▶ TASK PROMPT:
If a line below includes the string "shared", copy it.

▶ Excerpts from a dataset:
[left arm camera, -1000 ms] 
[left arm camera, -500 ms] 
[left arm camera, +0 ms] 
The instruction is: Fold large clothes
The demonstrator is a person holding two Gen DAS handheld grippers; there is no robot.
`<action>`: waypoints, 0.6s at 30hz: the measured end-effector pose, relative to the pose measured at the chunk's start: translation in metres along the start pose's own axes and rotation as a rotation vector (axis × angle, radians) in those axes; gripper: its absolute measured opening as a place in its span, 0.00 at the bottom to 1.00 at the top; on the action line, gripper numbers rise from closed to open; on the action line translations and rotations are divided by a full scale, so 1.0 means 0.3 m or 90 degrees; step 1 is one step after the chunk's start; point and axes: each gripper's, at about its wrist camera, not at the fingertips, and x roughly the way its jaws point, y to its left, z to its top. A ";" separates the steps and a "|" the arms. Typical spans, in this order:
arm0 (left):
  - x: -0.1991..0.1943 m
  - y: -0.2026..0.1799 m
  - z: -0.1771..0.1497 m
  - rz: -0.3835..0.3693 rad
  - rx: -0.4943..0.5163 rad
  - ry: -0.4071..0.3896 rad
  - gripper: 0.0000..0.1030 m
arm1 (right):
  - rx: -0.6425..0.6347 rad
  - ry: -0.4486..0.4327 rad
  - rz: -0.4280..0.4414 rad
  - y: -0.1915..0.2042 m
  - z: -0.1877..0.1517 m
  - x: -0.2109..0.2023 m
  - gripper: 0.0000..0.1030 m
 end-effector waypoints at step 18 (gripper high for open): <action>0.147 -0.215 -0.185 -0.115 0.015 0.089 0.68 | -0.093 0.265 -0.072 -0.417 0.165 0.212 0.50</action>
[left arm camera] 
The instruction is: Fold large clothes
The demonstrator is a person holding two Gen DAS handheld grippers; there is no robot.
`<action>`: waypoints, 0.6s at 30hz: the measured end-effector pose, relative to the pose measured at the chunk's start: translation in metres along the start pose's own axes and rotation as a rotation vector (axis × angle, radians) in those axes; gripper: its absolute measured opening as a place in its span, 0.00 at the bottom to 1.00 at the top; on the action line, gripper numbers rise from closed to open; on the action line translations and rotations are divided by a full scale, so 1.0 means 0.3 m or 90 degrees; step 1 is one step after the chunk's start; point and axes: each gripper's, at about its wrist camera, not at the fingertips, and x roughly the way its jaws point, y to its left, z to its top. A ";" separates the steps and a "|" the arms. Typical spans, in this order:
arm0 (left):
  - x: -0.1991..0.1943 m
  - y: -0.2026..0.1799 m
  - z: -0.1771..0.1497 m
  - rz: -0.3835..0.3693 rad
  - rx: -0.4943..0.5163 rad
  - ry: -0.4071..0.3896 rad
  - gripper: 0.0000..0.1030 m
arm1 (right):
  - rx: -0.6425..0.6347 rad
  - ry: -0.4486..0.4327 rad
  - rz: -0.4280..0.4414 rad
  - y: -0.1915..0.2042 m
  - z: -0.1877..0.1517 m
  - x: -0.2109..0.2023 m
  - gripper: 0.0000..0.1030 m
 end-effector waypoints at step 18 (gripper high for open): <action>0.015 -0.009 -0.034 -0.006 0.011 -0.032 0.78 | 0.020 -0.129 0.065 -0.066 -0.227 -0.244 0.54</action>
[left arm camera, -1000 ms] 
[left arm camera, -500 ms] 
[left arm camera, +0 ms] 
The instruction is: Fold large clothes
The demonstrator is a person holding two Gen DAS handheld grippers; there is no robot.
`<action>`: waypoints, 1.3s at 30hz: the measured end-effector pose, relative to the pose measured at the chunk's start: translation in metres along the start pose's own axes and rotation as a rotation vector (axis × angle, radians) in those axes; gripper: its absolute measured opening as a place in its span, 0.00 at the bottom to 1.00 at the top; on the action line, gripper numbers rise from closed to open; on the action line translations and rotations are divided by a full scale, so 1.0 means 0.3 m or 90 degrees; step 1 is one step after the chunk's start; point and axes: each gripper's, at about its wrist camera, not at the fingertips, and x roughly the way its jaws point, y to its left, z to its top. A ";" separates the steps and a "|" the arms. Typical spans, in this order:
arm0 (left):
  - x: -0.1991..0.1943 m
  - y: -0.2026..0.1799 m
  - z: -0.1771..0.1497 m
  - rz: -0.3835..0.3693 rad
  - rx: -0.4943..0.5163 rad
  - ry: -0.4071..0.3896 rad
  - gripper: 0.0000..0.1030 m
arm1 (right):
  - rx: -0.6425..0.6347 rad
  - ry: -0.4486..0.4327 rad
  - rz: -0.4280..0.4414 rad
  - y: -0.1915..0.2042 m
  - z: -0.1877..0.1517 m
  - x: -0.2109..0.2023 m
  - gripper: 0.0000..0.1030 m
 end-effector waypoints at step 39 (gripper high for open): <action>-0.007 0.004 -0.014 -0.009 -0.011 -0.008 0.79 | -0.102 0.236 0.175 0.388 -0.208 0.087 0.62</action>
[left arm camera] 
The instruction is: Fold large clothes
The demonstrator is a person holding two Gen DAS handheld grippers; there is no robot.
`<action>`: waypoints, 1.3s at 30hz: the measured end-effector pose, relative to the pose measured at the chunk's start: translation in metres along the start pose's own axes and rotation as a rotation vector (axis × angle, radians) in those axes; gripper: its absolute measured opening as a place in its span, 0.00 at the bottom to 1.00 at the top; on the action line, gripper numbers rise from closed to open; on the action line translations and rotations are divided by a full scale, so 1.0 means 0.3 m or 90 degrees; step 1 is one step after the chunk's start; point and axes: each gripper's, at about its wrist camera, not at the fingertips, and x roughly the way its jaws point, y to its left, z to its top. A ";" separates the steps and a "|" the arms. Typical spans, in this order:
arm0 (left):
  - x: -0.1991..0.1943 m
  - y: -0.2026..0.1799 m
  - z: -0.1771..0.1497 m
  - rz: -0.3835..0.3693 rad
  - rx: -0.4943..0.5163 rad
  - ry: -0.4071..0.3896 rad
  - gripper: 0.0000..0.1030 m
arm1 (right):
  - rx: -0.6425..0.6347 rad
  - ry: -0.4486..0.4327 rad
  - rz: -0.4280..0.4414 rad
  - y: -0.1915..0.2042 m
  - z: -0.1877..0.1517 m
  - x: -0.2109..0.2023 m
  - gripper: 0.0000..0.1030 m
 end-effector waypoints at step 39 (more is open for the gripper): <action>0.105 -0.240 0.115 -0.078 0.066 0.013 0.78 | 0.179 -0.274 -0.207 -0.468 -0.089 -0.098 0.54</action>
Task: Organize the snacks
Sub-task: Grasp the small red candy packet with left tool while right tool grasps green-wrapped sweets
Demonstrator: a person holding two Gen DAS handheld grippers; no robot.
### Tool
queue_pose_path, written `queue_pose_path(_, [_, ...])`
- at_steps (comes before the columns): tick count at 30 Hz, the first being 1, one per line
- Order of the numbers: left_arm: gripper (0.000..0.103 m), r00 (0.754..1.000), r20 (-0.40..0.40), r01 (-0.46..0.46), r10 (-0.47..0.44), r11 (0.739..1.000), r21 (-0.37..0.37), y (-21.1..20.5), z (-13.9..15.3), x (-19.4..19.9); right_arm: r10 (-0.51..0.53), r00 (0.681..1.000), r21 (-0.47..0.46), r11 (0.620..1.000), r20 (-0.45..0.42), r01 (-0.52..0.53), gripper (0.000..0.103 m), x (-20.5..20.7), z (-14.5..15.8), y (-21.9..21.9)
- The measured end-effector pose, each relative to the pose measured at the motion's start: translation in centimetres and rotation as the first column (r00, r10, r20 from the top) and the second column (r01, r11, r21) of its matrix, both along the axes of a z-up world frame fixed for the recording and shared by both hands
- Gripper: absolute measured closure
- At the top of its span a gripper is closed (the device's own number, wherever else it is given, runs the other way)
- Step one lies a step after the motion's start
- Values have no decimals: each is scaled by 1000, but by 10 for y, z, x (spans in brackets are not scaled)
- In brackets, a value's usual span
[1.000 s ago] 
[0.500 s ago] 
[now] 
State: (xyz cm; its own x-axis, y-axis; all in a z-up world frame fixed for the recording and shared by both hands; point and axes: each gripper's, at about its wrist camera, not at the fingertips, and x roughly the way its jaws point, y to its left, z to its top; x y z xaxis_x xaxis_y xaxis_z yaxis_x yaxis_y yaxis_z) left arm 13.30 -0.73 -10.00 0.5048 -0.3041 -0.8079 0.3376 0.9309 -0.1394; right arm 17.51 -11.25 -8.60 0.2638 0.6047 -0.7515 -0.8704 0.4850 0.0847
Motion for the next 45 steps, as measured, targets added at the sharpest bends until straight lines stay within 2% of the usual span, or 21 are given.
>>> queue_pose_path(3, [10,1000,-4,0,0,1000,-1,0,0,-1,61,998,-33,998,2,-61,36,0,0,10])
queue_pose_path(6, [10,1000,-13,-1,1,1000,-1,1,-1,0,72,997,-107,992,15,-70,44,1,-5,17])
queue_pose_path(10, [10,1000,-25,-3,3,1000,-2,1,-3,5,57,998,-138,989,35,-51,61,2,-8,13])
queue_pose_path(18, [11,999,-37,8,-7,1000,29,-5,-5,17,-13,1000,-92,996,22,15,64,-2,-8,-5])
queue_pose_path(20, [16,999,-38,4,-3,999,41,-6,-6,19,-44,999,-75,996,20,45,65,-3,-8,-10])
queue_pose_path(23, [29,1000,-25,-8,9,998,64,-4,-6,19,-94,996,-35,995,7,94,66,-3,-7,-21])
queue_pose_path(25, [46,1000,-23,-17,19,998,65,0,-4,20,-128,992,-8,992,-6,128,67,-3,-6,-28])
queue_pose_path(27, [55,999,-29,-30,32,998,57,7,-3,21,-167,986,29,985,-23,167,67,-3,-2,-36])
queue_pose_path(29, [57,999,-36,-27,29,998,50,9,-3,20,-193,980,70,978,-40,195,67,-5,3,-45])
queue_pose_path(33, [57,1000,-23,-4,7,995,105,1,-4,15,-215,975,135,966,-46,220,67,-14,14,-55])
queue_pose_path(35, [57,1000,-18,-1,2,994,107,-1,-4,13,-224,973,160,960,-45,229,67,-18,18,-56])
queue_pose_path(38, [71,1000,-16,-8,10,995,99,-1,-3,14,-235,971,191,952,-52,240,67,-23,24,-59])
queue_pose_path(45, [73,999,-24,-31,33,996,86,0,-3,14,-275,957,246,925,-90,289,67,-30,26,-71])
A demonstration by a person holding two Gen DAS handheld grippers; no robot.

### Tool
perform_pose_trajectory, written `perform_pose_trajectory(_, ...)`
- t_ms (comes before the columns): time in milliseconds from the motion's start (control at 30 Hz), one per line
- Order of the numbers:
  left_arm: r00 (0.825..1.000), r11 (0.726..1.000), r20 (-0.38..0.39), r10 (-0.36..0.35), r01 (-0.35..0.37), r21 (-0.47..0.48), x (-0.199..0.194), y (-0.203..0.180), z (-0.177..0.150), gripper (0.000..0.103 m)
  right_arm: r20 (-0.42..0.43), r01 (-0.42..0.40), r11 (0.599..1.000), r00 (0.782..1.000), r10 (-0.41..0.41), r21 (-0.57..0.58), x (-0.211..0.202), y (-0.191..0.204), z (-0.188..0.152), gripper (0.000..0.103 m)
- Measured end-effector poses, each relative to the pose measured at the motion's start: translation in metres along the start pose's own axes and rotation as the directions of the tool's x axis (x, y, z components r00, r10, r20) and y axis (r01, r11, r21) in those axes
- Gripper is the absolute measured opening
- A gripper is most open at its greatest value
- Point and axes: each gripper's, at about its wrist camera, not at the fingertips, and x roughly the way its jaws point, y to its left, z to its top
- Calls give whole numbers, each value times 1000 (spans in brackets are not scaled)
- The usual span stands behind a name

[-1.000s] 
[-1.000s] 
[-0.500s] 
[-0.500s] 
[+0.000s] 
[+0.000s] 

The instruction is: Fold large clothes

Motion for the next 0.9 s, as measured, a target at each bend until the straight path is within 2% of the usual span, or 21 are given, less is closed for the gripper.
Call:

▶ EXERCISE SOLUTION:
- The measured end-effector pose, each relative to the pose measured at the motion's start: translation in centimetres and rotation as the first column (r00, r10, r20 from the top) and the second column (r01, r11, r21) of its matrix, both along the axes of a z-up world frame fixed for the recording and shared by both hands
State: (xyz cm; its own x-axis, y-axis; all in a z-up world frame fixed for the recording and shared by both hands; point and axes: each gripper's, at about its wrist camera, not at the fingertips, and x roughly the way its jaws point, y to its left, z to its top; x y z xaxis_x xaxis_y xaxis_z yaxis_x yaxis_y yaxis_z) left arm 13.30 -0.73 -10.00 0.5048 -0.3041 -0.8079 0.3376 0.9309 -0.1394; right arm 17.51 -11.25 -8.60 0.2638 0.6047 -0.7515 -0.8704 0.4850 0.0847

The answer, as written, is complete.